■ Your assignment: The stretch wanted below opens at the line containing "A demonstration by" and closes at the line containing "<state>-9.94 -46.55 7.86". Please return it exactly, with no other lines.

■ Exercise data:
>>

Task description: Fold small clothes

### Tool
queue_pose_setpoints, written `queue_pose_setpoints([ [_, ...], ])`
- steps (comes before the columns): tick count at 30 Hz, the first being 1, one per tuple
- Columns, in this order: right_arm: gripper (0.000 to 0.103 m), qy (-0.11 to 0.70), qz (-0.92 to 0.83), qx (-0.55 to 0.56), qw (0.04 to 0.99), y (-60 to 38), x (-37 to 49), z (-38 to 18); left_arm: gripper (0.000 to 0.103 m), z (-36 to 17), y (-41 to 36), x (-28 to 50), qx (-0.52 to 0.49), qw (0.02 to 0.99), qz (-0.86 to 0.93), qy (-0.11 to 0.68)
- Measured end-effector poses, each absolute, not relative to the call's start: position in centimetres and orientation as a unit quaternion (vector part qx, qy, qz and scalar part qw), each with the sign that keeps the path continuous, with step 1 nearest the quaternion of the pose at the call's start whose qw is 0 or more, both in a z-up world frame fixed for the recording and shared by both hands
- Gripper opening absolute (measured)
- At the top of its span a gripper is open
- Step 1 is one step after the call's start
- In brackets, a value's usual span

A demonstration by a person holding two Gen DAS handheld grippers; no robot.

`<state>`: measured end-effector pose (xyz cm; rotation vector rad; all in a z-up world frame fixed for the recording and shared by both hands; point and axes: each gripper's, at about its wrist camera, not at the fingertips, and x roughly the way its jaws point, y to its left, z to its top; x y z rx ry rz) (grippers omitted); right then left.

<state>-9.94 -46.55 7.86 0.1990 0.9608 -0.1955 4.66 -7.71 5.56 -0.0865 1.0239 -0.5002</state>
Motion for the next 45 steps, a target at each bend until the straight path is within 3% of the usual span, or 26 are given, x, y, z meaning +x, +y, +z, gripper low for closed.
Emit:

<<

■ Exercise result:
A demonstration by a person holding two Gen DAS handheld grippers; no robot.

`<state>`: measured end-effector pose (xyz cm; rotation vector rad; all in a z-up world frame fixed for the recording and shared by both hands; point and axes: each gripper's, at about its wrist camera, not at the fingertips, and x roughly the way its jaws point, y to its left, z to its top; x y z rx ry rz) (grippers omitted); right then left.

<state>-9.94 -46.55 7.86 0.1990 0.9608 -0.1955 4.66 -7.71 5.56 -0.0865 1.0239 -0.5002</state>

This answer is complete as it stands.